When I got my Sony Reader PRS-600, I knew I wasn't going to be spending money on eBooks. The device was to be used exclusively for free reading material. Meant to reduce the costs of my reading habits, it was hoped that the device would "pay itself off" within a reasonable lifespan.

Assume all books cost $12. They don't, but go with it. The device costs $300 (it seemed so much cheaper back in October, but now Sony is much more expensive than competitors... that should change). 300 divided by 12 equals 25. Now look at books costing $15 (close to reality). Now the number is 20. Basically, somewhere between 20-25 free books read on the device "pays it off". And so my silver Sony has given me my money back. Cool.

Tuesday, February 23, 2010

Zakładka w książce 2 - Zakopane

This week's addition to the Bookmarking series comes from the lovely town of Zakopane, Poland. Even in early autumn, the mountains were snow-capped and the atmosphere quaint. While visiting Poland with a group, it was decided everybody would, in addition to buying gifts for family and friends, get a small trinket for themselves. With ten minutes to go before rendezvous, I found myself darting in and out of the shops, trying to find the one "self gift". About 2 minutes before needing to board the buses, I saw a small display at the front of one of the stores with a series of bookmarks sticking out.

"A message from above," joked one of my fellow travelers, knowing my, ahem, fondness for reading. "1 złoty," the woman behind the counter said. I paid hurriedly and grabbed the first one I saw, a soft, dark green bookmark adorned with flowers and the name of the town: Zakopane. Once aboard the bus, a fellow traveler asked, "So what did you buy yourself?" "A bookmark," I answered plainly.

The fellow traveler raised one eyebrow. "How am I not surprised?"

Thursday, February 18, 2010

Br. writes, Bi. types

In response to the "Not the TV Book Group"'s reading of Philippe Claudel's "Brodeck's Report" ("Brodeck" in the U.S.), I wanted to share my thoughts. Verbivore recommended the book, and I was pleased to see it getting more exposure. Realizing, though, that I'd missed the official date (blast!), I thought back to the things I wrote about this novel in June. Among my papers, I also found a typewritten sheet where I'd quoted from the English translation (which is not the one I originally read) and discussed the book at length (but with numerous spoilers). At dovegreyreader scribbles, several commenters discussed the typewritten aspects of the book, suggesting that the occasional blips might be meant to parallel the story itself. The entire discussion is fascinating, and as a hat tip to the interesting points raised, I offer one of my favorite passages from the book (I don't think it's much of a spoiler but I suggest caution anyways), childishly and amateurishly typewritten from a few months ago:

Click to enlarge

Tuesday, February 16, 2010

Bookmarking 1 - Banned

The bookmarking feature starts out with a free addition to the bookmark collection, courtesy of the ALA:

I picked these up for free this year during Banned Books Week, liking the variety in the colors and style. And what a good bookish motto: Speak. Know. Read.

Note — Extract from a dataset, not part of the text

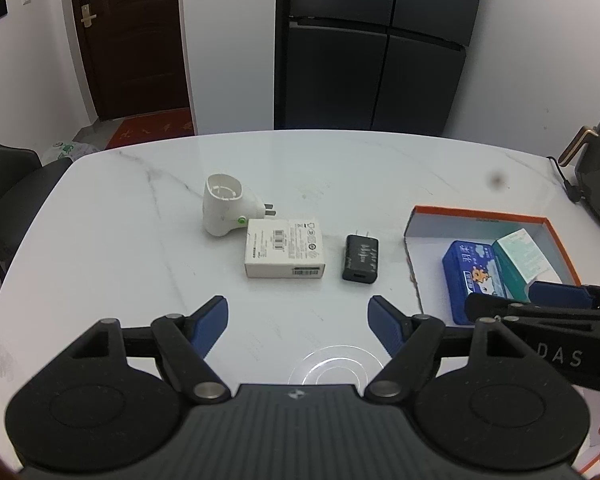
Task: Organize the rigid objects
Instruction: 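Withdraw both grippers toward the white boxed adapter and black charger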
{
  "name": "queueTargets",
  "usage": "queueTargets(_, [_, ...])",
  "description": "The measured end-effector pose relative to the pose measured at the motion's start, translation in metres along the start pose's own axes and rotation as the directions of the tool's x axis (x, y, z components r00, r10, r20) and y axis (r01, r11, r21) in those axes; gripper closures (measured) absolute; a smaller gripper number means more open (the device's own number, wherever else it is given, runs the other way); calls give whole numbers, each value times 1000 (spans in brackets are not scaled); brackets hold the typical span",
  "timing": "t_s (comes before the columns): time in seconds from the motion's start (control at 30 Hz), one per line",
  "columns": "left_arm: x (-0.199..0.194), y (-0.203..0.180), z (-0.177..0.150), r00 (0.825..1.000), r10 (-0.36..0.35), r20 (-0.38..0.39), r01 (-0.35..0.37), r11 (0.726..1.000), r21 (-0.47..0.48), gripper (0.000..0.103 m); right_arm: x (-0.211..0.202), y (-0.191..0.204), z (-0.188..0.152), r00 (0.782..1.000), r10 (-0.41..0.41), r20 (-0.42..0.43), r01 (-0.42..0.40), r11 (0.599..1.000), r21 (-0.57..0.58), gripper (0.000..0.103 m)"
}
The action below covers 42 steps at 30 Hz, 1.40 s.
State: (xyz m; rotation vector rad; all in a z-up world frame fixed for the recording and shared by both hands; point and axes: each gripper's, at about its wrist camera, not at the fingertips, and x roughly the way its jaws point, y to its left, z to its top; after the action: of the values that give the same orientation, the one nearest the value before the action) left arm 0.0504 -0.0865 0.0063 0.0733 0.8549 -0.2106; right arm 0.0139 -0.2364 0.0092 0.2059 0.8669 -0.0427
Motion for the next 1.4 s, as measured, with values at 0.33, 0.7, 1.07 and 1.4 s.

Saturday, February 13, 2010


I knew there was a reason why I loved Gutenberg (especially now that I have an eReader): there's a Pirates, Buccaneers, Corsairs, etc. bookshelf.

I have no idea who makes these, but thank you.

Tuesday, February 9, 2010

Bookmarking - an introduction

One thing I prefer in visiting physical bookstores over the internet variety are the bookmarks. Enter a random store in a random country in a random town and you can find the official store bookmark, either advertising local events, providing information (store hours, locations, etc.), or just random words of wisdom. Even my favorite of booksellers on the internet have so far failed to indulge my obsession.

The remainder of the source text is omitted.